Every entry below, from first to last, should be copied exactly.

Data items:
◇ ◇ ◇ ◇ ◇

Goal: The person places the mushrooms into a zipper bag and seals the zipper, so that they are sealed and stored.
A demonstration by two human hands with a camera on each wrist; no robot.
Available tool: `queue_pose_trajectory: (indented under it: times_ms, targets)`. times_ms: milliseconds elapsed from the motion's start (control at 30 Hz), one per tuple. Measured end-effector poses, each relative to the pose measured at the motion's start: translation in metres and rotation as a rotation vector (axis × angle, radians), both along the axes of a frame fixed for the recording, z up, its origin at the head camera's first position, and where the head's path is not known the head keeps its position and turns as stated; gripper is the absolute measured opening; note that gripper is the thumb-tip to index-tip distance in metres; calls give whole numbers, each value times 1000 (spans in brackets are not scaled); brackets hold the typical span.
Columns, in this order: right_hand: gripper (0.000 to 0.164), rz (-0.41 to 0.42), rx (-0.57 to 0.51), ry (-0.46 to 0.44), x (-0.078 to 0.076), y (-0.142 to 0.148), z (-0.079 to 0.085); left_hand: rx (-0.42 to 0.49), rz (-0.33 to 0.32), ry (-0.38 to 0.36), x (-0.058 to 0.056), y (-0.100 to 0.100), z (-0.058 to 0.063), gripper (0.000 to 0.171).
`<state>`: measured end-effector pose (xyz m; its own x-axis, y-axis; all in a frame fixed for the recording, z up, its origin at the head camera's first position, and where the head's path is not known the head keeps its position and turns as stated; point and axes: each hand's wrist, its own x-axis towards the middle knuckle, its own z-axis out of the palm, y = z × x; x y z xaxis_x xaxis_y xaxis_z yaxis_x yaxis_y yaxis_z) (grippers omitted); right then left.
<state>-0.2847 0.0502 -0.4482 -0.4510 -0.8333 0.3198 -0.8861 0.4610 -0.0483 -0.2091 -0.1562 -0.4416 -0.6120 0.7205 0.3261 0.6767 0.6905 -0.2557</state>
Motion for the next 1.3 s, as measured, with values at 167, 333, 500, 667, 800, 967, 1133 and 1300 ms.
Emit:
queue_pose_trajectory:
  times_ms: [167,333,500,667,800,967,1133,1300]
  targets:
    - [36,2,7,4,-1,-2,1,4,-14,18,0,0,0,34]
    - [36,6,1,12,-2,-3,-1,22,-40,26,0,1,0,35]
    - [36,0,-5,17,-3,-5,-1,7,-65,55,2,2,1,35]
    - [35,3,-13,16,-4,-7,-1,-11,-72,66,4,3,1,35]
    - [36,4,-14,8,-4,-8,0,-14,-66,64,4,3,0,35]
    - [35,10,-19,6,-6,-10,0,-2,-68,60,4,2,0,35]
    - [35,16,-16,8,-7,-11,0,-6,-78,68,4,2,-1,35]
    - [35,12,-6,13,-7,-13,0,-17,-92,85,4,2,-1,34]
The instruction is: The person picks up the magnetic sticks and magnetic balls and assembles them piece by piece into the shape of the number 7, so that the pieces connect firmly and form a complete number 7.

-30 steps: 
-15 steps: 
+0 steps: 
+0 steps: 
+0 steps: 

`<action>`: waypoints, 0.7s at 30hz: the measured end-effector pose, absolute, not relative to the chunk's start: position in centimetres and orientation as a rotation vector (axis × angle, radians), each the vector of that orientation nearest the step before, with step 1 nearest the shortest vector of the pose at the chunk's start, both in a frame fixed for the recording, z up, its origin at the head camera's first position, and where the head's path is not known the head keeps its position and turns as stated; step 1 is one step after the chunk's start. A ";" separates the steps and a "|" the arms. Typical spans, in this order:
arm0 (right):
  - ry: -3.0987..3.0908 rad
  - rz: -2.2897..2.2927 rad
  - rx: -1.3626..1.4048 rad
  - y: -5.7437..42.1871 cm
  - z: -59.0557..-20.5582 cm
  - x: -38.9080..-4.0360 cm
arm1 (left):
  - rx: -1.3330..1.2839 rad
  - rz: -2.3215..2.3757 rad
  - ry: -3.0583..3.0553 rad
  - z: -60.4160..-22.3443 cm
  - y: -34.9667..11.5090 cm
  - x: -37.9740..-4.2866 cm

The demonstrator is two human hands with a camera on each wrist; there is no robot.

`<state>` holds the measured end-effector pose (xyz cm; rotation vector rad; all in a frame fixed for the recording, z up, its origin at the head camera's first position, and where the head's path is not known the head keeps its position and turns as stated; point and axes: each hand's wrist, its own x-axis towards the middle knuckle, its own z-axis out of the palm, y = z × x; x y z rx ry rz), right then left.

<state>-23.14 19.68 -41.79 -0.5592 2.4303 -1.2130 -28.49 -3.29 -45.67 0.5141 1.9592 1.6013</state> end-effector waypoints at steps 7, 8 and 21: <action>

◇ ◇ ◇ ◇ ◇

▶ Solved problem
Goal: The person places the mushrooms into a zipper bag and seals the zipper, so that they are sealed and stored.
A demonstration by two human hands with a camera on each wrist; no robot.
Available tool: `queue_pose_trajectory: (indented under it: times_ms, targets)`. times_ms: milliseconds elapsed from the motion's start (control at 30 Hz), one per tuple. Measured end-effector poses, each relative to the pose measured at the motion's start: translation in metres and rotation as a rotation vector (axis × angle, radians), both along the axes of a frame fixed for the recording, z up, its origin at the head camera's first position, and where the head's path is not known the head keeps its position and turns as stated; gripper is the absolute measured opening; note that gripper is the thumb-tip to index-tip distance in metres; calls give whole numbers, each value times 1000 (spans in brackets are not scaled); brackets hold the typical span.
Columns, in this order: right_hand: gripper (0.000 to 0.164), rz (-0.41 to 0.42), rx (-0.57 to 0.51), ry (-0.46 to 0.44), x (-0.078 to 0.076), y (-0.142 to 0.148), z (-0.079 to 0.085); left_hand: rx (-0.42 to 0.49), rz (-0.33 to 0.32), ry (-0.38 to 0.36), x (-0.058 to 0.056), y (-0.100 to 0.100), z (-0.058 to 0.063), gripper (0.000 to 0.171).
`<state>`: measured end-effector pose (xyz m; its own x-axis, y-axis; all in a frame fixed for the recording, z up, its origin at the head camera's first position, and where the head's path is not known the head keeps its position and turns as stated; point and axes: each hand's wrist, its own x-axis towards the middle knuckle, its own z-axis out of the palm, y = z × x; x y z xaxis_x xaxis_y xaxis_z yaxis_x yaxis_y yaxis_z) (grippers omitted); right then left.
<state>-0.2847 0.0502 -0.4482 -0.4510 -0.8333 0.3198 -0.8861 0.4610 -0.0483 -0.2091 -0.1562 -0.4416 -0.6120 0.7205 0.3261 0.6767 0.6905 -0.2557</state>
Motion for the next 1.3 s, as measured, with values at 167, 333, 500, 667, 800, 967, 1133 and 1300 ms.
Emit:
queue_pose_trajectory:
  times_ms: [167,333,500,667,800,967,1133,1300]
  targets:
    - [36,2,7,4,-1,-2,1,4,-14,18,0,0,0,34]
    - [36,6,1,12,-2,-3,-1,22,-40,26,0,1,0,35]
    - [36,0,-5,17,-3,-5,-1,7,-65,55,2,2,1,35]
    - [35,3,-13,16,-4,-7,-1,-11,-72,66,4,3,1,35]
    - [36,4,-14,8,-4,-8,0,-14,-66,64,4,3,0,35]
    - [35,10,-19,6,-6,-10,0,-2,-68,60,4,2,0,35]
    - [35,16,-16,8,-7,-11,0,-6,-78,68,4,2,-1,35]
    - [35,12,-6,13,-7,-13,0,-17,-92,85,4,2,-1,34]
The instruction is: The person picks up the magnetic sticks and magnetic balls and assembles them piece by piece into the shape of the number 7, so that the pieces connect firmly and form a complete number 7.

-30 steps: 
-15 steps: 
+0 steps: 
+0 steps: 
+0 steps: 

`<action>`: waypoints, 0.7s at 30hz: the measured end-effector pose, absolute, not relative to the chunk's start: position in centimetres and orientation as a rotation vector (axis × angle, radians), each the vector of that orientation nearest the step before, with step 1 nearest the shortest vector of the pose at the chunk's start, both in a frame fixed for the recording, z up, its origin at the head camera's first position, and where the head's path is not known the head keeps its position and turns as stated; step 1 is one step after the chunk's start. A ";" separates the steps and a "|" the arms. Typical spans, in this order:
arm0 (right):
  - ry: -3.0987..3.0908 rad
  - rz: -2.2897..2.2927 rad
  - rx: -1.3626..1.4048 rad
  - y: -5.7437..42.1871 cm
  - z: -59.0557..-20.5582 cm
  - x: -38.9080..-4.0360 cm
arm1 (left):
  - rx: -1.3330..1.2839 rad
  - rz: -2.3215..2.3757 rad
  - ry: -3.0583..3.0553 rad
  - z: -60.4160..-22.3443 cm
  - y: -34.9667..11.5090 cm
  - x: -37.9740..-4.2866 cm

The demonstrator is two human hands with a camera on each wrist; there is no robot.

`<state>` holds the measured end-effector pose (xyz cm; rotation vector rad; all in a frame fixed for the recording, z up, its origin at the head camera's first position, and where the head's path is not known the head keeps its position and turns as stated; point and axes: each hand's wrist, its own x-axis towards the middle knuckle, its own z-axis out of the palm, y = z × x; x y z rx ry rz), right then left.

<state>-23.14 19.68 -41.79 -0.5592 2.4303 -1.2130 -28.49 -3.29 -45.67 0.5141 1.9592 1.6013</state> end-effector waypoints at steps 7, 8 and 21: <action>

There is no more to the output.